Data excerpts
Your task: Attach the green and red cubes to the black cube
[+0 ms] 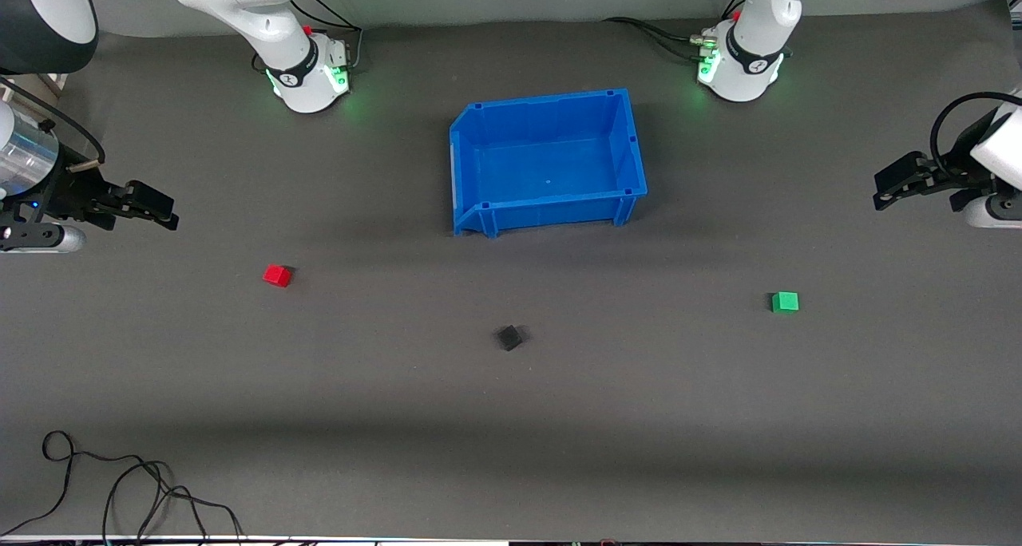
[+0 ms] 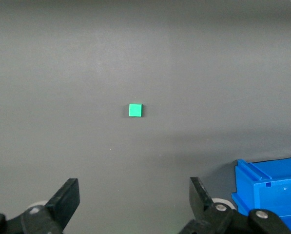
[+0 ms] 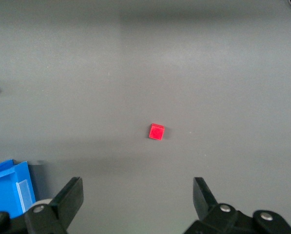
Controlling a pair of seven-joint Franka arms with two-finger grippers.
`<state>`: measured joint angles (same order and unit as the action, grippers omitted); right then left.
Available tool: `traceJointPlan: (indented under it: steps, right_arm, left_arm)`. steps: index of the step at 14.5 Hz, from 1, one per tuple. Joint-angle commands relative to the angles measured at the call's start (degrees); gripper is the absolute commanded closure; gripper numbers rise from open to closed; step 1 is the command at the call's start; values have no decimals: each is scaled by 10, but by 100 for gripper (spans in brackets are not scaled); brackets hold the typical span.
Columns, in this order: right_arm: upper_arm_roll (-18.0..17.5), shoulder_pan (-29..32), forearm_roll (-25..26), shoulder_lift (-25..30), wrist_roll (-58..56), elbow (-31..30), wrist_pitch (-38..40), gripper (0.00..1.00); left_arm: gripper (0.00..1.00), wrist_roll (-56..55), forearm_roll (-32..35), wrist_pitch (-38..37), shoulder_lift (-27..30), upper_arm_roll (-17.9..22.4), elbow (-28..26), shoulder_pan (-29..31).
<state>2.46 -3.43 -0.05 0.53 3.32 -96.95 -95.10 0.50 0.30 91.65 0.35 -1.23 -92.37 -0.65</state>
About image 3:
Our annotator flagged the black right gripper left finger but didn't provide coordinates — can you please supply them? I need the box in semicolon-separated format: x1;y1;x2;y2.
24;176;84;234

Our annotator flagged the blue plastic bin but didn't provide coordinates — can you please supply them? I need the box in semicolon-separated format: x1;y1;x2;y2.
0;159;37;218

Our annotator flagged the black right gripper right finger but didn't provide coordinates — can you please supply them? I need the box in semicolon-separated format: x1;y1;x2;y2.
184;177;258;234

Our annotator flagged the red cube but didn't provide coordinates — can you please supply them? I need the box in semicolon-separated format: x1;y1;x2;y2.
149;123;165;140

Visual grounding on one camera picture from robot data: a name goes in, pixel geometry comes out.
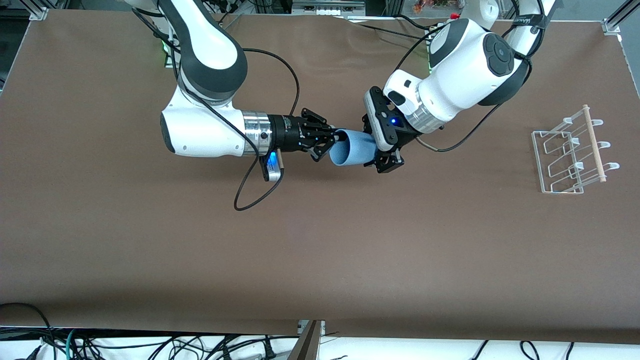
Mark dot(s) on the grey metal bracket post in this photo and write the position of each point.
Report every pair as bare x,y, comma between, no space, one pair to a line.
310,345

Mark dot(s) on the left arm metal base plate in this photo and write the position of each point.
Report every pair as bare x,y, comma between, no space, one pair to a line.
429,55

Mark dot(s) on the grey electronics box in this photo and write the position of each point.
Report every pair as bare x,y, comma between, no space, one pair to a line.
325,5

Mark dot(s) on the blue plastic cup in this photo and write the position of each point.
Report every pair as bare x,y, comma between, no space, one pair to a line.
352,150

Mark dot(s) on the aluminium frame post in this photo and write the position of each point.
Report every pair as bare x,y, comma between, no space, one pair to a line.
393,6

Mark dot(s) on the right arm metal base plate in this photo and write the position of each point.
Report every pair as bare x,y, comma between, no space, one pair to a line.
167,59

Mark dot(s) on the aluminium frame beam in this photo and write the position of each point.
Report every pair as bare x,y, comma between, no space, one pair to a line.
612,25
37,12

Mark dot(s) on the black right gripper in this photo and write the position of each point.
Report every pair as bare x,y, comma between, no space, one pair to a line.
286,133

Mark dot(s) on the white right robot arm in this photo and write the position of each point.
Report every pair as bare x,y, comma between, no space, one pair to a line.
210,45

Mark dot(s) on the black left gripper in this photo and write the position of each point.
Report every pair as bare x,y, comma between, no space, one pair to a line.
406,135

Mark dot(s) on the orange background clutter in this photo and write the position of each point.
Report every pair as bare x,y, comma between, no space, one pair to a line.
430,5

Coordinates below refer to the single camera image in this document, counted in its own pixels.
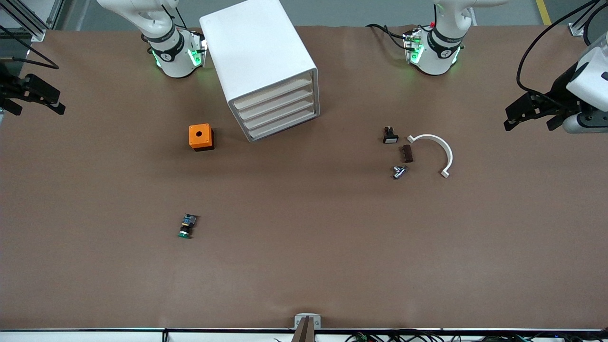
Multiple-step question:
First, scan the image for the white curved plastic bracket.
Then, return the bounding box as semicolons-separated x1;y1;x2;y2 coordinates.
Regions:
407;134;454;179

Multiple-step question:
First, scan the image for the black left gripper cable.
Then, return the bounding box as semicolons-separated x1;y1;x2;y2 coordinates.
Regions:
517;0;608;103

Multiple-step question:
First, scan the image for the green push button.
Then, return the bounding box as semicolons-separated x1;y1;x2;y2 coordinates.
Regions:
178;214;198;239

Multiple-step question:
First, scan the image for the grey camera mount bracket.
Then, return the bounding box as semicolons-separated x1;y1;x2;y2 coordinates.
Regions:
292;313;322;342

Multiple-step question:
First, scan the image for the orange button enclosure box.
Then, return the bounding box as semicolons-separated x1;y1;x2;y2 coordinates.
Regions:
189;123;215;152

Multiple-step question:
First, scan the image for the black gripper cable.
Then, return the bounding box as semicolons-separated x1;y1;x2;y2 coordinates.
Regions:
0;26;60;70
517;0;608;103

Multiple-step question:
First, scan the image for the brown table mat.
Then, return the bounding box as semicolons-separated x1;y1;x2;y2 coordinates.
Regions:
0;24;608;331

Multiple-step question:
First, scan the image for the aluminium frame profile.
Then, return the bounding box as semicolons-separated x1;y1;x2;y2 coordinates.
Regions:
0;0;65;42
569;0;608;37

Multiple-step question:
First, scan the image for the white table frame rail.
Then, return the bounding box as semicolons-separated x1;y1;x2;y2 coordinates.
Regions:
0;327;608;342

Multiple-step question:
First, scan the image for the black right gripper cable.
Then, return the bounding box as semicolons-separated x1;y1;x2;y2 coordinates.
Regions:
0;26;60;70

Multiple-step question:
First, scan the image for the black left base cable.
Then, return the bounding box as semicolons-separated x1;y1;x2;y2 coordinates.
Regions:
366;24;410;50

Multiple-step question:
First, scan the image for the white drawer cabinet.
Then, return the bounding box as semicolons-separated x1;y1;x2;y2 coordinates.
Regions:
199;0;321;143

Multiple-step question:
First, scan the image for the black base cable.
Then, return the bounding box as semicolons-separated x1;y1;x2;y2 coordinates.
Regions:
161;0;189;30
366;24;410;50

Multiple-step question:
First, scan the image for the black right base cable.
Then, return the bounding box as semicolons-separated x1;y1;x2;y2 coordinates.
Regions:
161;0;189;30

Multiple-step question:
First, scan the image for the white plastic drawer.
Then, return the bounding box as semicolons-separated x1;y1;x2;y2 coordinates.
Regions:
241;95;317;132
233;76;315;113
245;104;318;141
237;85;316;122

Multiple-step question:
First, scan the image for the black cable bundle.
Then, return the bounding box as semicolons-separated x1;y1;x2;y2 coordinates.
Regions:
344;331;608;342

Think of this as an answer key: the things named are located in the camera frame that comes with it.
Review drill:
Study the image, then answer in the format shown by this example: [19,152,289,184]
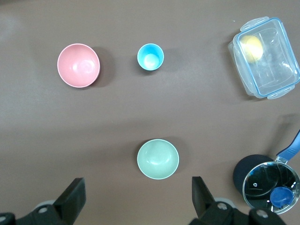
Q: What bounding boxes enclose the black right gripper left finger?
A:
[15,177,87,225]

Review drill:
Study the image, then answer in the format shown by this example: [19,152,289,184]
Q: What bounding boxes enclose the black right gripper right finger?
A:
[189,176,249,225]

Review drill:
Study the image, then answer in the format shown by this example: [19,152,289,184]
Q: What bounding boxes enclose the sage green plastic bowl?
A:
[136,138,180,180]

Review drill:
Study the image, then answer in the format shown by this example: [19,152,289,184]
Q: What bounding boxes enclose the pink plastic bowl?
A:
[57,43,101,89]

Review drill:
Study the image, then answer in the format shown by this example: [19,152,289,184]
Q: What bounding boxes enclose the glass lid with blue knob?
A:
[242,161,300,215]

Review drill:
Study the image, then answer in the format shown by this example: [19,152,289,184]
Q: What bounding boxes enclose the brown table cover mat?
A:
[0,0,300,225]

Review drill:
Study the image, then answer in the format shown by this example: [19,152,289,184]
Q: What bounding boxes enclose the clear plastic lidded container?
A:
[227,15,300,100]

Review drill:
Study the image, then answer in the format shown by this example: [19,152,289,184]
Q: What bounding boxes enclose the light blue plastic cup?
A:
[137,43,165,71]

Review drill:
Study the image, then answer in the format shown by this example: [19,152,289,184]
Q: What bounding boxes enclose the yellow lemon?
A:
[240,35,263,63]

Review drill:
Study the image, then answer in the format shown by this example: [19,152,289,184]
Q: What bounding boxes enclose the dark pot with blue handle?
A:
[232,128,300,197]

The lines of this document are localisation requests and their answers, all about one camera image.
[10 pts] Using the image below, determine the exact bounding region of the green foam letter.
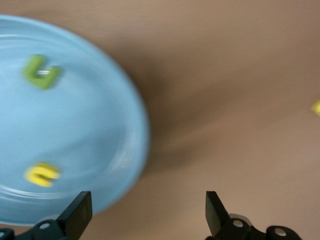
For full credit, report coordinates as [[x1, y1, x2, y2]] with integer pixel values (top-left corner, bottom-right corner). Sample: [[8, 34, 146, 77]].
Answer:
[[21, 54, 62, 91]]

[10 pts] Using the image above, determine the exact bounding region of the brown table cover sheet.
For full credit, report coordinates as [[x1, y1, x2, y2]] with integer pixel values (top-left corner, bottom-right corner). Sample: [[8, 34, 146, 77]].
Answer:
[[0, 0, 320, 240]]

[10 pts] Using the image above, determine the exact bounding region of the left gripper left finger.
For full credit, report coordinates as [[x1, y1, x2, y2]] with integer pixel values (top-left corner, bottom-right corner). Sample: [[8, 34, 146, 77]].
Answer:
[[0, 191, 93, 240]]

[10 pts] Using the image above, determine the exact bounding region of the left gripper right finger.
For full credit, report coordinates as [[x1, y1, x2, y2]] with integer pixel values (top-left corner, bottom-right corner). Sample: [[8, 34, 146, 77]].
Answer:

Assignment: Repeat only what runs from the first line of the records above to the line with "Controlling a pair", both included, word for word, minus the pictures.

Response to the exercise:
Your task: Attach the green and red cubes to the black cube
[+0 ms] 
[+0 ms] 
[+0 ms] 
Controlling a pair of seven-joint Franka arms with two-finger grippers.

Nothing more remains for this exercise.